Wednesday, March 6, 2013
For years my hard-cooked eggs came out bad. They were either under cooked, over cooked or green. One day I really needed to make some good eggs, so I emailed my sister who always knows the answer to everything, and she told me how to make them.
Her formula works! I wish I could memorize it. Every time I need to make hard-cooked eggs, I have to consult my recipe book where I have stored her response email.
Since Easter is coming soon, and it's always fun to color eggs, this recipe will come in handy.
Two keys to making good eggs: They should be about a week old (from when you buy them) AND Never let them out of your sight (timing is everything).

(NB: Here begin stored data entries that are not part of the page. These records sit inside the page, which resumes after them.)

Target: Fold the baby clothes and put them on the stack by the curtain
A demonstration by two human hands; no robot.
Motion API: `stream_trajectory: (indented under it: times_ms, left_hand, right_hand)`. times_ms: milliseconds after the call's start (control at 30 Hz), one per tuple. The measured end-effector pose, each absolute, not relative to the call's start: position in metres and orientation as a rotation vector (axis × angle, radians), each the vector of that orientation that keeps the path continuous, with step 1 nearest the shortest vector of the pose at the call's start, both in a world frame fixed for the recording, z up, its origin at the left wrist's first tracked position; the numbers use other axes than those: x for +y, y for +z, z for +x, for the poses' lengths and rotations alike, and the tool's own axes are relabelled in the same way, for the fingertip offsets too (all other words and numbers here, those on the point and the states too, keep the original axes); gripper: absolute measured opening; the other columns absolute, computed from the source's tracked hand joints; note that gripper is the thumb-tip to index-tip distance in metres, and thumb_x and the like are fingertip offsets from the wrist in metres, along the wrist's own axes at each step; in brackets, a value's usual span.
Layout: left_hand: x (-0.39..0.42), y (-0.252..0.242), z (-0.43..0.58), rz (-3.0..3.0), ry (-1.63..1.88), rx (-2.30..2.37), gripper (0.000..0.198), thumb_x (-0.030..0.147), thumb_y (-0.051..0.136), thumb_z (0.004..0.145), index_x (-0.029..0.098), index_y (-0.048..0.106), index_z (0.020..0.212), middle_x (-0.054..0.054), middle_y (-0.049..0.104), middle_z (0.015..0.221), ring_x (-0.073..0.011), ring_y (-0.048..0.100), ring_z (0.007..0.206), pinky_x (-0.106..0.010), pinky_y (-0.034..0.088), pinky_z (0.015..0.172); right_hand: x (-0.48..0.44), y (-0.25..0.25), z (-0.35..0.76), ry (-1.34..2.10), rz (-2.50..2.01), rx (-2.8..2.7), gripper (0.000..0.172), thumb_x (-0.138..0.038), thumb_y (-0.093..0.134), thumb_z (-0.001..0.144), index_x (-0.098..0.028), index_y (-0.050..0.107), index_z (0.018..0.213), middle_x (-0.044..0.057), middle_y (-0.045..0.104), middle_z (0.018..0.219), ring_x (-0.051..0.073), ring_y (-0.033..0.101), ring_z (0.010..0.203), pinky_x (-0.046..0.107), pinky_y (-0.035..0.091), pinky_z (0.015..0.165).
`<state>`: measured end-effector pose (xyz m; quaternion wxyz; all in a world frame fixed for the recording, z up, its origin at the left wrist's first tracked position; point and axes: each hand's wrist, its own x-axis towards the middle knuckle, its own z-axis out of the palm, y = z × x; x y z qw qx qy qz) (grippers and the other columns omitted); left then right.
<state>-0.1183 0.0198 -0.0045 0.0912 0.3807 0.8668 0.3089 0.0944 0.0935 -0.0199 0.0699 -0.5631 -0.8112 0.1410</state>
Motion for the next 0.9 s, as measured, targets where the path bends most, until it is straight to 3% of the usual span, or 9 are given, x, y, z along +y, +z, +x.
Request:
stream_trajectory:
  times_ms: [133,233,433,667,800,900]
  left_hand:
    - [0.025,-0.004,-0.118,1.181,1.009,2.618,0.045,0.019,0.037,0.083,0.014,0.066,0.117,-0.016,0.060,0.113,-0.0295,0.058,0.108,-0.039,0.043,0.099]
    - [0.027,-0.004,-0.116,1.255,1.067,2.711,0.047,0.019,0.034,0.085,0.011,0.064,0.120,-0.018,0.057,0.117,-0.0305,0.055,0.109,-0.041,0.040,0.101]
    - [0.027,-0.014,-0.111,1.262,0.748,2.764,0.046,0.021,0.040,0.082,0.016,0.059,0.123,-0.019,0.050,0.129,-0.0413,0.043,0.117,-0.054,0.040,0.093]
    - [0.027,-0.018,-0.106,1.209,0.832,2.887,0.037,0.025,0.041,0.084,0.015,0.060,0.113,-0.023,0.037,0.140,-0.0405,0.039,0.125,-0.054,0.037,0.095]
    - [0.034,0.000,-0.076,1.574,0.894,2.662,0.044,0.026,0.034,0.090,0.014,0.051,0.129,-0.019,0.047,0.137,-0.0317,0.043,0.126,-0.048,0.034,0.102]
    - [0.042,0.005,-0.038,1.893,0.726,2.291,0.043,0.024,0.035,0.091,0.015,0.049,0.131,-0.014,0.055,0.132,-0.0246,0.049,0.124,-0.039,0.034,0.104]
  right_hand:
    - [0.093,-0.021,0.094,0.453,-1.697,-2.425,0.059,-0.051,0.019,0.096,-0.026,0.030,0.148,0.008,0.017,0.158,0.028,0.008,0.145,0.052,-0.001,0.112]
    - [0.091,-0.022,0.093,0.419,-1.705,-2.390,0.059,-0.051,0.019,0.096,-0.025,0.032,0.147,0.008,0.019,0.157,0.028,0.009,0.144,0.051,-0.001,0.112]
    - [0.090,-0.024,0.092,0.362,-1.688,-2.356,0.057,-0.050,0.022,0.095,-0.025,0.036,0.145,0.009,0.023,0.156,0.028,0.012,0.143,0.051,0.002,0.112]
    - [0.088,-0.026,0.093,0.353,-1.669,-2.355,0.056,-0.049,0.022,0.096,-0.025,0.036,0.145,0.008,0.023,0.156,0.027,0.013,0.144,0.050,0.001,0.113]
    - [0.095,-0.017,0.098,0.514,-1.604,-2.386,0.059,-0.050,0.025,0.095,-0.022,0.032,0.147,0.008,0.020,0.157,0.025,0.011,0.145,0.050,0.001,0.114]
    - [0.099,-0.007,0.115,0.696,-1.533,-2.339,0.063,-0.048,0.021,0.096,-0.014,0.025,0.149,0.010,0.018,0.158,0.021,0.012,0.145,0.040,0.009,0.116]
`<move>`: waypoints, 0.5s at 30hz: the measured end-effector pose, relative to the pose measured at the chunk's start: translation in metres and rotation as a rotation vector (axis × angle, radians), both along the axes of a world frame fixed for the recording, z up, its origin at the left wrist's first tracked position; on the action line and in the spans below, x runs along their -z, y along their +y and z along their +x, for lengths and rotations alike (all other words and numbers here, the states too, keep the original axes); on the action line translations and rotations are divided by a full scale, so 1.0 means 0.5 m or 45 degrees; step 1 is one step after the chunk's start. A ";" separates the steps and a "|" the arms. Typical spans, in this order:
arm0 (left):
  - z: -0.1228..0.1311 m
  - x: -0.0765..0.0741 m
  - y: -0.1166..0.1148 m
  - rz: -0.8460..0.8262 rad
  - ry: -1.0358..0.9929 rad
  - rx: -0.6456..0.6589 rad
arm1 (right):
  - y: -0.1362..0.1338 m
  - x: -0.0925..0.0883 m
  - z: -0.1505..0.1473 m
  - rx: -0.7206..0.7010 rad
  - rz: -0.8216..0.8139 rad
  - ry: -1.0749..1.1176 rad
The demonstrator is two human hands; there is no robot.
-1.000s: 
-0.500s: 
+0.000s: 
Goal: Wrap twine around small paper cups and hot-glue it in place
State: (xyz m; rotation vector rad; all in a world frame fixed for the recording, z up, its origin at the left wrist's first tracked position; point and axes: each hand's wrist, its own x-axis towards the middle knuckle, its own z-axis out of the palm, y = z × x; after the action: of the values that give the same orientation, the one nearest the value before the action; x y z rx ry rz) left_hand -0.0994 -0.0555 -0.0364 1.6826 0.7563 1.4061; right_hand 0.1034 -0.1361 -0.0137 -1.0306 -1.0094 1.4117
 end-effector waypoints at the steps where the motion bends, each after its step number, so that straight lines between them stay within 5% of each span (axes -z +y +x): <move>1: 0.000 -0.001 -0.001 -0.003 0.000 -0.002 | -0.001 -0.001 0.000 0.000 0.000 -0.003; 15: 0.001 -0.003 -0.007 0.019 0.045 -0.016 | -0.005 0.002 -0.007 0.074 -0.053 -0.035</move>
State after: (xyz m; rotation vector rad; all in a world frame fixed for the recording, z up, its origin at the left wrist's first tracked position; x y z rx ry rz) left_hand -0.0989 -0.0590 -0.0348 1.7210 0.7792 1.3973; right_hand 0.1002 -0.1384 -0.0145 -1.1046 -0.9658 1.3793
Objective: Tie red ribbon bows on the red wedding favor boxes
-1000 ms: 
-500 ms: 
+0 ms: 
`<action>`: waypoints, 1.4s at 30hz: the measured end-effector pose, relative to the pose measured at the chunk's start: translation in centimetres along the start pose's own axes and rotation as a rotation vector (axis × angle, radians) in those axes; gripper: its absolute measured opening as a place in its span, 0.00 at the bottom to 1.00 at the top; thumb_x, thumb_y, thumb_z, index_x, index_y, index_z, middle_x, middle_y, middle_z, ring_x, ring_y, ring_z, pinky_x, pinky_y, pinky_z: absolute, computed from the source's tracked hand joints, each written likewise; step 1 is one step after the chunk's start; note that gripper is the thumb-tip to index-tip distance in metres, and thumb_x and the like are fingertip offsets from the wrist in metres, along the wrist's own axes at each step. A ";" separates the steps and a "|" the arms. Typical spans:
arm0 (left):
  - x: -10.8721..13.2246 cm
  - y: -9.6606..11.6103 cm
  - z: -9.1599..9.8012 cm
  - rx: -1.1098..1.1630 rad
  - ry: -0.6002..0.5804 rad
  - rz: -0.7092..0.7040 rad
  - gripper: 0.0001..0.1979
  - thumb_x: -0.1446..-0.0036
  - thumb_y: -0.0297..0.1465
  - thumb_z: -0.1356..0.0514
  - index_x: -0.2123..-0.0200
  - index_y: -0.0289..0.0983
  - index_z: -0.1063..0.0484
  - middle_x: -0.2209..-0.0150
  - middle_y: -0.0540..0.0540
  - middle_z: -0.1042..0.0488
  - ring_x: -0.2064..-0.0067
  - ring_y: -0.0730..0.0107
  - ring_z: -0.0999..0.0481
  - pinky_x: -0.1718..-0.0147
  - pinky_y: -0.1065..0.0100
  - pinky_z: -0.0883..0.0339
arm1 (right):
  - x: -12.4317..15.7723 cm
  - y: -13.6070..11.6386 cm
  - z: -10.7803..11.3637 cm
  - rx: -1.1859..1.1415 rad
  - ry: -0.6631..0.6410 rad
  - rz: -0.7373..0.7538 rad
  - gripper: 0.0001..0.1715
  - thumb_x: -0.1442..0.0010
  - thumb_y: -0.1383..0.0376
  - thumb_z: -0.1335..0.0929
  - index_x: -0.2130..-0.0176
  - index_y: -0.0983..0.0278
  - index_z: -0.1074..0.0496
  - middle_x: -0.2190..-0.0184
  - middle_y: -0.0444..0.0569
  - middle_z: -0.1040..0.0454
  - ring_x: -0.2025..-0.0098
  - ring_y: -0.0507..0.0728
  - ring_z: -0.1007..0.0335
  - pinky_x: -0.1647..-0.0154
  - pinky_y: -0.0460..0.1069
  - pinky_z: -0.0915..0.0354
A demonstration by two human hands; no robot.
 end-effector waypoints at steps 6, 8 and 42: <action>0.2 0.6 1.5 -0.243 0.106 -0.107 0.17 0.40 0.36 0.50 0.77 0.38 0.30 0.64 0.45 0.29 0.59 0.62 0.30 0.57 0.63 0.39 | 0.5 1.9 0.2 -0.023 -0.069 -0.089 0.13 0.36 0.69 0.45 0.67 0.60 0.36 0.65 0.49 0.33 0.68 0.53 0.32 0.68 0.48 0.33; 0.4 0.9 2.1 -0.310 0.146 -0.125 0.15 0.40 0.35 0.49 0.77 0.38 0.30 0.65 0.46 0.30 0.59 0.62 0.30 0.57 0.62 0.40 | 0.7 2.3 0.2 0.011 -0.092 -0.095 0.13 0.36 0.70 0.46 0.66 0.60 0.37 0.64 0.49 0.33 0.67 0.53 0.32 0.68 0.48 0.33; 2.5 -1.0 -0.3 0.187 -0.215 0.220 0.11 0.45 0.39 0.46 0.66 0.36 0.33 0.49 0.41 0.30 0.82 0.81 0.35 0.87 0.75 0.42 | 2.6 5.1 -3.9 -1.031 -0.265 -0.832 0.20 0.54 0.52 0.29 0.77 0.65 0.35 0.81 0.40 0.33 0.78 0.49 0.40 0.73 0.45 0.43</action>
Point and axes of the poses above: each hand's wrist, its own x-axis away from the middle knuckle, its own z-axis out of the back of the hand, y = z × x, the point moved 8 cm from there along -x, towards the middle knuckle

1. Place as many eggs as you want in a saucepan that is big enough to hold them without letting them touch and tall enough to cover them by two inches of water.
2. Bring the water to a rolling boil over high heat.
3. Boil for EXACTLY five minutes (set the timer).
4. Turn off the heat and move the pan to an unused burner.
5. Cover the pan with a tight-fitting lid. Set the timer for 15 minutes.
6. When the timer goes off, immediately drain the eggs and cover them with very COLD water. When the water warms up, drain the pan and transfer the eggs to a cold bowl and cover the eggs with very COLD water again.
7. Drain the water and let eggs cool on a rack for 15 minutes. Peel or refrigerate for later use.